__Exercise aim__:
With spelling and spacing unchanged, write out each line of the material.

▼▼▼

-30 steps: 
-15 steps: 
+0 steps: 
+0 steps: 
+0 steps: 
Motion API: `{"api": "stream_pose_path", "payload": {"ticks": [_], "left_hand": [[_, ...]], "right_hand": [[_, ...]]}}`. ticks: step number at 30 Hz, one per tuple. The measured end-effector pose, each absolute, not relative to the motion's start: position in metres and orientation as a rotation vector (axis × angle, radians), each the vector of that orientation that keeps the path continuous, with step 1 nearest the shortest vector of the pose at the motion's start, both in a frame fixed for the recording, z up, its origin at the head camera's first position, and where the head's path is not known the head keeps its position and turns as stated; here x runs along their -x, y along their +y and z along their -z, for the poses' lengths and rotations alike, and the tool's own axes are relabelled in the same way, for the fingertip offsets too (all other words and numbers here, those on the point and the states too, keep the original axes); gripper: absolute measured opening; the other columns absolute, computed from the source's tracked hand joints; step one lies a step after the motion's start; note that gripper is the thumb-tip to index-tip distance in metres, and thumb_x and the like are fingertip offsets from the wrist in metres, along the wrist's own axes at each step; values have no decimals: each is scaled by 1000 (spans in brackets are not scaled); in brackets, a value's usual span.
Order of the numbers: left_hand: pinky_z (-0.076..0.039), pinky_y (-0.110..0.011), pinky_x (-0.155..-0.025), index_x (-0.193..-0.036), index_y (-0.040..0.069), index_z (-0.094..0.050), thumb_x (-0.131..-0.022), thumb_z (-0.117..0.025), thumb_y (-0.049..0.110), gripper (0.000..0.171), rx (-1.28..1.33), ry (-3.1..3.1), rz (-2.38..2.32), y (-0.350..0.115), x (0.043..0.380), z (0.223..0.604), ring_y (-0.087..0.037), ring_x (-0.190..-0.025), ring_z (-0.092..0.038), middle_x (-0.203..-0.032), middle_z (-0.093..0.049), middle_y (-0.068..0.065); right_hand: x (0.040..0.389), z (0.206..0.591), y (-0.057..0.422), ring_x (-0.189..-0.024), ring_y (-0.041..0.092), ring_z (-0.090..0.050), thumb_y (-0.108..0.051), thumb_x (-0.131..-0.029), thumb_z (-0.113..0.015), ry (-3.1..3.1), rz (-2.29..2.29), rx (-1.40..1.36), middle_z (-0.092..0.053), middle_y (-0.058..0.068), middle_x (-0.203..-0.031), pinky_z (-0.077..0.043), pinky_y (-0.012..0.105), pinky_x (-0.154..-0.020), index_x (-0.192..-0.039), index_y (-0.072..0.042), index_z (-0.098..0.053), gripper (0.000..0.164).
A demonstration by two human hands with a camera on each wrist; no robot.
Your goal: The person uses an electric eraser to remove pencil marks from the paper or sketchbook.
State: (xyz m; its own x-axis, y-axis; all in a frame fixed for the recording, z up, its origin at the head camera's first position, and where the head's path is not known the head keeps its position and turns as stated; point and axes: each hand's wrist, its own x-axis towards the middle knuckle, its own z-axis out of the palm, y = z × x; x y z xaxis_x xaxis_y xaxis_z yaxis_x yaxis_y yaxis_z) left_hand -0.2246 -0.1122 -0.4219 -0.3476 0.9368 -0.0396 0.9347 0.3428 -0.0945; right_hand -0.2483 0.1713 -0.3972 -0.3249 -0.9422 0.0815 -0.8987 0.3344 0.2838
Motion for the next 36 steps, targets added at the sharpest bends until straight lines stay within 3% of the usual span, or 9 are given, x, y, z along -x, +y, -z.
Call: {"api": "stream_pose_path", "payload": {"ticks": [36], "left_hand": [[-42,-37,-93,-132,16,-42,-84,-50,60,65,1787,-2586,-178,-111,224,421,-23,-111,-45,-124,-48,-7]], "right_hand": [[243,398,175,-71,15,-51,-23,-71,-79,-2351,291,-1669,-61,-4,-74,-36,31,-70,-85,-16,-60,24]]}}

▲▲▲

__Response area__:
-30 steps: 
-15 steps: 
+0 steps: 
+0 steps: 
+0 steps: 
Motion API: `{"api": "stream_pose_path", "payload": {"ticks": [_], "left_hand": [[_, ...]], "right_hand": [[_, ...]]}}`. ticks: step number at 30 Hz, one per tuple. The measured end-effector pose, each absolute, not relative to the motion's start: position in metres and orientation as a rotation vector (axis × angle, radians), each the vector of that orientation that keeps the path continuous, with step 1 nearest the shortest vector of the pose at the motion's start, both in a frame fixed for the recording, z up, its origin at the head camera's first position, and where the head's path is not known the head keeps its position and turns as stated; here x runs along their -x, y along their +y and z along their -z, for the poses' lengths and rotations alike, and the tool's own axes are relabelled in the same way, for the fingertip offsets too (all other words and numbers here, those on the point and the states too, keep the original axes); gripper: absolute measured opening; the other columns absolute, computed from the source's tracked hand joints; step one lies a step after the motion's start; note that gripper is the thumb-tip to index-tip distance in metres, and thumb_x and the like are fingertip offsets from the wrist in metres, along the wrist's own axes at each step; values have no decimals: each is scaled by 1000 (spans in brackets are not scaled); in brackets, a value's usual span.
Order of the numbers: left_hand: pinky_z (-0.076..0.039), pinky_y (-0.110..0.011), pinky_x (-0.155..-0.025), index_x (-0.193..-0.036), index_y (-0.040..0.069), index_z (-0.094..0.050), thumb_x (-0.131..-0.022), thumb_z (-0.117..0.025), thumb_y (-0.049..0.110), gripper (0.000..0.171), rx (-1.28..1.33), ry (-3.1..3.1), rz (-2.38..2.32), y (-0.350..0.115), x (0.043..0.380), z (0.223..0.604), ring_y (-0.087..0.037), ring_x (-0.190..-0.025), ring_z (-0.092..0.038), middle_x (-0.203..-0.032), middle_z (-0.093..0.049), middle_y (-0.068..0.065); right_hand: x (0.040..0.389), z (0.206..0.591), y (-0.057..0.422), ring_x (-0.189..-0.024), ring_y (-0.041..0.092), ring_z (-0.090..0.050), thumb_y (-0.108..0.051), thumb_x (-0.131..-0.029), thumb_z (-0.113..0.015), ry (-3.1..3.1), rz (-2.29..2.29), rx (-1.40..1.36), middle_z (-0.092..0.053), middle_y (-0.058..0.068), middle_x (-0.203..-0.031), pinky_z (-0.077..0.043), pinky_y (-0.012..0.105), pinky_x (-0.154..-0.020), index_x (-0.192..-0.039), index_y (-0.072..0.042), index_z (-0.098..0.053), gripper (0.000..0.164).
A demonstration by two human hands with a camera on each wrist; no robot.
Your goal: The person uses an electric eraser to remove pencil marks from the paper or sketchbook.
State: (xyz m; its own x-axis, y-axis; all in a frame fixed for the recording, z up, its origin at the head camera's first position, and where the head's path is not known the head keeps its position and turns as stated; point and axes: each hand's wrist, its own x-axis towards the middle knuckle, its own z-axis out of the palm, y = z × x; x y z xaxis_x xaxis_y xaxis_z yaxis_x yaxis_y yaxis_z) left_hand -0.2246 -0.1122 -0.4219 -0.3476 0.9368 -0.0396 0.9347 0.3428 -0.0945; right_hand -0.2483 0.1713 -0.3972 -0.3249 -0.9422 0.0815 -0.8987 0.3344 0.2838
Motion for the next 36 steps, targets added at the sharpest bends until straight lines stay within 3% of the usual span, or 9 are given, x, y, z along -x, +y, -z.
Call: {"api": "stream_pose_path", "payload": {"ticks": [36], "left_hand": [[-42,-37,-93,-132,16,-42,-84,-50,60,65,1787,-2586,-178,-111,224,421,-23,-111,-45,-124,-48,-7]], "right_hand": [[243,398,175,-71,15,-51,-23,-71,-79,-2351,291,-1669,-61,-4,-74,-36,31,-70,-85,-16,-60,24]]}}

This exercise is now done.